Enhanced intracellular peptide delivery with pH-responsive, endosomolytic nano-polyplexes to modulate vascular smooth muscle cell behavior

Abstract

Peptide-based therapeutics have significant potential for use in a variety of clinical applications ranging from cancer therapy to promotion of cardiovascular health. However, the efficacy of these approaches is limited due to poor cellular uptake and peptide sequestration within endo-lysomal vesicles that are trafficked for exocytosis or lysosomal degradation. The drug delivery platform described herein provides a means to overcome these barriers through the use of cell-permeant, pH-responsive nano-polyplexes that significantly enhance cell internalization and facilitate endosomal escape of a cationic, therapeutic peptide.
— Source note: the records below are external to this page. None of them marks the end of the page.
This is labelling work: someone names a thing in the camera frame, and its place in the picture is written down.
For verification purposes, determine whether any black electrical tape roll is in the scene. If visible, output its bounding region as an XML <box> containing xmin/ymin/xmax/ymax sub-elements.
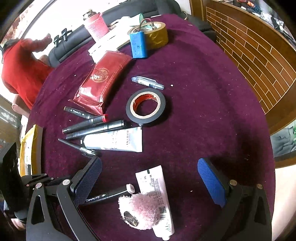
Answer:
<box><xmin>125</xmin><ymin>88</ymin><xmax>166</xmax><ymax>126</ymax></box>

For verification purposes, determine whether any pink fluffy hair clip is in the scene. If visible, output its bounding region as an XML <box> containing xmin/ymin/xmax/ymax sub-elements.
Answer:
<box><xmin>118</xmin><ymin>193</ymin><xmax>160</xmax><ymax>230</ymax></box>

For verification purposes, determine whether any white capped black marker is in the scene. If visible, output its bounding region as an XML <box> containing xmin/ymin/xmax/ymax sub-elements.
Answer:
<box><xmin>82</xmin><ymin>184</ymin><xmax>135</xmax><ymax>205</ymax></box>

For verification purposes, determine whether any red foil pouch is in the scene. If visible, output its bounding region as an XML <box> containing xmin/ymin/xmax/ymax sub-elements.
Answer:
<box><xmin>70</xmin><ymin>51</ymin><xmax>132</xmax><ymax>115</ymax></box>

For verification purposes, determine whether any person in red coat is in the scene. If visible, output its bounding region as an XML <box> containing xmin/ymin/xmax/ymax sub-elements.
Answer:
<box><xmin>1</xmin><ymin>34</ymin><xmax>53</xmax><ymax>110</ymax></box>

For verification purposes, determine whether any black leather sofa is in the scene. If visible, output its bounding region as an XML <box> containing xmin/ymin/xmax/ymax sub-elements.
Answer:
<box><xmin>49</xmin><ymin>1</ymin><xmax>217</xmax><ymax>68</ymax></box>

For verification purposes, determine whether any white paper booklet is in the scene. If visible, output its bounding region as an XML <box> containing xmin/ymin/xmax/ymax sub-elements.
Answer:
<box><xmin>88</xmin><ymin>13</ymin><xmax>144</xmax><ymax>64</ymax></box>

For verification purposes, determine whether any purple velvet table cloth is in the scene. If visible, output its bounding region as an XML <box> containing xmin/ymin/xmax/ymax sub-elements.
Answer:
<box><xmin>27</xmin><ymin>15</ymin><xmax>275</xmax><ymax>240</ymax></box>

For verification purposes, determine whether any black ballpoint pen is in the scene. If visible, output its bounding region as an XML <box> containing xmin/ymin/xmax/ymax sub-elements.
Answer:
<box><xmin>58</xmin><ymin>138</ymin><xmax>100</xmax><ymax>157</ymax></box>

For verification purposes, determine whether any blue battery pack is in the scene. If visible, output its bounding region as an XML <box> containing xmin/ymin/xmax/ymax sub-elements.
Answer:
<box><xmin>129</xmin><ymin>31</ymin><xmax>148</xmax><ymax>59</ymax></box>

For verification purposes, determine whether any gold lined white box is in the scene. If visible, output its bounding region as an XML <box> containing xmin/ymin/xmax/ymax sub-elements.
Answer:
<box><xmin>20</xmin><ymin>125</ymin><xmax>43</xmax><ymax>177</ymax></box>

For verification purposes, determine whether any white L'Occitane cream tube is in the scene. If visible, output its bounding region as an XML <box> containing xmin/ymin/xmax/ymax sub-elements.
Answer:
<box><xmin>83</xmin><ymin>127</ymin><xmax>142</xmax><ymax>153</ymax></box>

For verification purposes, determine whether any yellow capped black marker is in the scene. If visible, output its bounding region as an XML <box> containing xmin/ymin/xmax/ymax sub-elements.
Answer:
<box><xmin>65</xmin><ymin>120</ymin><xmax>125</xmax><ymax>140</ymax></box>

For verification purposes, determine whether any framed wall picture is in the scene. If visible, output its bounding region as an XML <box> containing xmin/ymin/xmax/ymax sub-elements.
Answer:
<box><xmin>1</xmin><ymin>1</ymin><xmax>55</xmax><ymax>44</ymax></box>

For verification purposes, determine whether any small black marker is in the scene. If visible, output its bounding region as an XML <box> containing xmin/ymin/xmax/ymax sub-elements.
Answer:
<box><xmin>64</xmin><ymin>106</ymin><xmax>96</xmax><ymax>120</ymax></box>

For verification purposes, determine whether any red capped black marker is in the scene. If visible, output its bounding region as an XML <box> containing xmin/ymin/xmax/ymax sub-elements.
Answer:
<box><xmin>62</xmin><ymin>114</ymin><xmax>107</xmax><ymax>134</ymax></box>

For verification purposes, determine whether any small silver tube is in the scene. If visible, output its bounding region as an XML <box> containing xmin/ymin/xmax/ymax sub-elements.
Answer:
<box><xmin>132</xmin><ymin>76</ymin><xmax>164</xmax><ymax>90</ymax></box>

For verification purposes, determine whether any operator left hand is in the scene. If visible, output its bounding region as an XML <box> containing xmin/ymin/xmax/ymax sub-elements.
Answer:
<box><xmin>11</xmin><ymin>218</ymin><xmax>26</xmax><ymax>231</ymax></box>

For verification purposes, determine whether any pink knitted bottle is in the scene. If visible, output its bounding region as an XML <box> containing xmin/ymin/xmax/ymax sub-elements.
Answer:
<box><xmin>83</xmin><ymin>9</ymin><xmax>109</xmax><ymax>42</ymax></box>

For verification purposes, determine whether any yellow packing tape roll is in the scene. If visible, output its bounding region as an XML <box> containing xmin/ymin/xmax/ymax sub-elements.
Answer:
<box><xmin>127</xmin><ymin>22</ymin><xmax>169</xmax><ymax>50</ymax></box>

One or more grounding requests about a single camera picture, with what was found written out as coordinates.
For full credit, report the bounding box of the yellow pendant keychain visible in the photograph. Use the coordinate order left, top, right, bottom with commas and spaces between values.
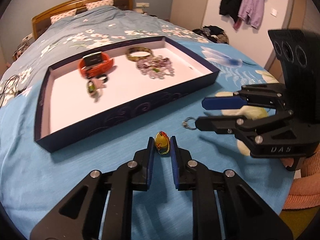
155, 131, 170, 155

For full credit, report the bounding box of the purple crystal bead bracelet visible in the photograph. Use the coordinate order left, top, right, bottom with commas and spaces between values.
135, 56, 176, 80

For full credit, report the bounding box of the tortoiseshell bangle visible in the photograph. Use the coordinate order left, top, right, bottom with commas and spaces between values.
126, 47, 153, 62

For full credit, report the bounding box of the orange smart watch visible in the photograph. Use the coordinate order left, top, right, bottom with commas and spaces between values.
78, 52, 114, 79

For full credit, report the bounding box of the right hand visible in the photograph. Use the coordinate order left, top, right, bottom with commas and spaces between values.
280, 145, 319, 172

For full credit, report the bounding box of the pile of dark clothes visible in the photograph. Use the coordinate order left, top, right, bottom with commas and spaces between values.
193, 25, 229, 44

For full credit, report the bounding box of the dark blue tray box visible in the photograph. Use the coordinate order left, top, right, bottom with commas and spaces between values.
34, 36, 219, 152

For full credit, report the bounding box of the purple hoodie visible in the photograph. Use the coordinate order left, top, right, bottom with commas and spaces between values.
233, 0, 265, 31

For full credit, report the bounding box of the black jacket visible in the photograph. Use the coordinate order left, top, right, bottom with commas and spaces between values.
219, 0, 242, 23

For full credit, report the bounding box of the blue floral duvet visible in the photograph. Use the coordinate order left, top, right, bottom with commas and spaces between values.
1, 5, 208, 106

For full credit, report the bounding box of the wooden headboard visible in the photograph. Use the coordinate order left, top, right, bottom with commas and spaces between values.
31, 0, 133, 40

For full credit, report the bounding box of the right patterned pillow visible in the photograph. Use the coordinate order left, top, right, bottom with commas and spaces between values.
86, 0, 114, 10

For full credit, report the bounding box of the patterned pillow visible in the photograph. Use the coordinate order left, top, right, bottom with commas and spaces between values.
86, 0, 114, 10
50, 9, 76, 24

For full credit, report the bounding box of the left patterned pillow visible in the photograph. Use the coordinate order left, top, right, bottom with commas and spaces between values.
50, 9, 76, 24

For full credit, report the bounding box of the metal key ring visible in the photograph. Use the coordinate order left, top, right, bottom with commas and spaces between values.
182, 116, 199, 131

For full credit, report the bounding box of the black tracker camera box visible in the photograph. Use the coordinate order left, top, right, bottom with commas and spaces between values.
268, 29, 319, 124

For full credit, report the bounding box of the black cable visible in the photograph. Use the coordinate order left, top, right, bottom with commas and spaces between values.
0, 74, 28, 108

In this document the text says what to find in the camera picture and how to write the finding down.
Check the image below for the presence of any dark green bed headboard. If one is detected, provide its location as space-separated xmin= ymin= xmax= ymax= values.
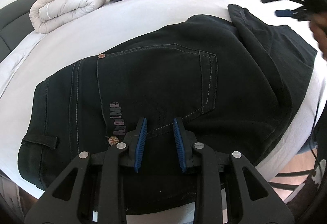
xmin=0 ymin=0 xmax=36 ymax=62

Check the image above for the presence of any black jeans pant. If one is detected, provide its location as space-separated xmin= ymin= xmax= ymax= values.
xmin=18 ymin=5 xmax=317 ymax=215

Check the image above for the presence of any right hand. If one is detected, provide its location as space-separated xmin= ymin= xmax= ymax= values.
xmin=309 ymin=12 xmax=327 ymax=60

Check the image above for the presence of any black cable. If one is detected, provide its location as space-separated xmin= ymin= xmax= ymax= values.
xmin=308 ymin=103 xmax=325 ymax=181

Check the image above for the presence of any folded beige grey duvet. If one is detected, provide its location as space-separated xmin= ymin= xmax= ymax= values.
xmin=29 ymin=0 xmax=107 ymax=34

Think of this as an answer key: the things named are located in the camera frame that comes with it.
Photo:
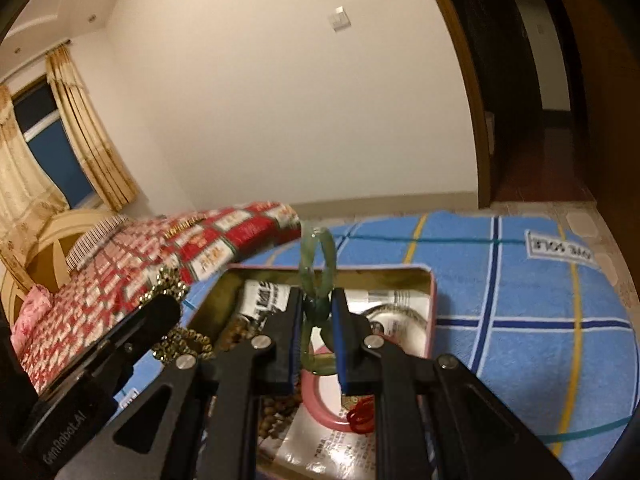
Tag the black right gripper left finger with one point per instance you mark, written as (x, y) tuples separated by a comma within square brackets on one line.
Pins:
[(199, 418)]

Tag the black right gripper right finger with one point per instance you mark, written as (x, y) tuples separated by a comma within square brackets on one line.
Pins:
[(433, 417)]

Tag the red string pendant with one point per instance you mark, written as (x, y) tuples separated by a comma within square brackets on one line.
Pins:
[(361, 417)]

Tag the silver metal bangle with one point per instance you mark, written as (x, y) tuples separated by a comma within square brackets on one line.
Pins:
[(401, 325)]

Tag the pink metal tin box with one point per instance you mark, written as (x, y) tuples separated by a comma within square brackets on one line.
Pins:
[(366, 363)]

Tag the green jade bangle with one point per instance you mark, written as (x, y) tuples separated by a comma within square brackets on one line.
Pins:
[(316, 272)]

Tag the printed paper leaflet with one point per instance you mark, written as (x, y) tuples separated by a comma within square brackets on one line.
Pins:
[(302, 448)]

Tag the pink bangle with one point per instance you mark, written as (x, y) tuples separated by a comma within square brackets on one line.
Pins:
[(317, 408)]

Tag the pink pillow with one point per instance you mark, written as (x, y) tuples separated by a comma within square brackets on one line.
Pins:
[(37, 304)]

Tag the blue plaid bed sheet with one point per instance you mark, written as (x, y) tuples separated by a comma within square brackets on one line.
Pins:
[(528, 305)]

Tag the red patterned quilt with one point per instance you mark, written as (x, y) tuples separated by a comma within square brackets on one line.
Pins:
[(197, 244)]

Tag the cream wooden headboard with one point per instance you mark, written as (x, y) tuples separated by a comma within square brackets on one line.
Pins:
[(45, 263)]

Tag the striped pillow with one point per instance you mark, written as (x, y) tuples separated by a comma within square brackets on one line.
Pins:
[(92, 241)]

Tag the beige floral left curtain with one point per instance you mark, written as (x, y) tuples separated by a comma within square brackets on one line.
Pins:
[(29, 198)]

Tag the beige floral curtain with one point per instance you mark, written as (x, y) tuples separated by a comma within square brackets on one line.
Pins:
[(29, 198), (93, 148)]

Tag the beige floral right curtain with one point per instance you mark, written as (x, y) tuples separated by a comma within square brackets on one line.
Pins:
[(93, 148)]

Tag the window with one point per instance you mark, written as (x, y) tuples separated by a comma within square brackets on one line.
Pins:
[(41, 124)]

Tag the brown wooden wardrobe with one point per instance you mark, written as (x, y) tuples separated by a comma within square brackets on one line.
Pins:
[(610, 75)]

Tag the brown wooden door frame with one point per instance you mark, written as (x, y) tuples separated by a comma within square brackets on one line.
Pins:
[(474, 95)]

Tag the white wall switch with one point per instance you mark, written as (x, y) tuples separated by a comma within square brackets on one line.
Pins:
[(339, 19)]
A reproducible method to synthesize electrostatically complexed nanoparticles containing a therapeutic peptide and a pH-responsive polymer has been developed and optimized to yield nano-polyplexes of approximately 100 nm in diameter. These polyplexes display pH-dependent membrane disruption ideal for endosomal escape, which was verified through microscopic analysis of cellular uptake and intracellular trafficking. The polyplexes were found to have significantly enhanced bioactivity in reducing inflammatory cytokine production in stimulated human vascular smooth muscle cells in vitro compared to the peptide alone (p<0.05). Furthermore, flow cytometric analysis revealed that these polyplexes significantly enhanced cellular uptake and intracellular half-life compared to the peptide alone (p<0.05). This promising platform technology provides a novel method to effectively enhance cytosolic delivery of cationic therapeutic peptides and demonstrates a potentially high-impact therapeutic approach to improving graft patency in vascular bypass grafting applications.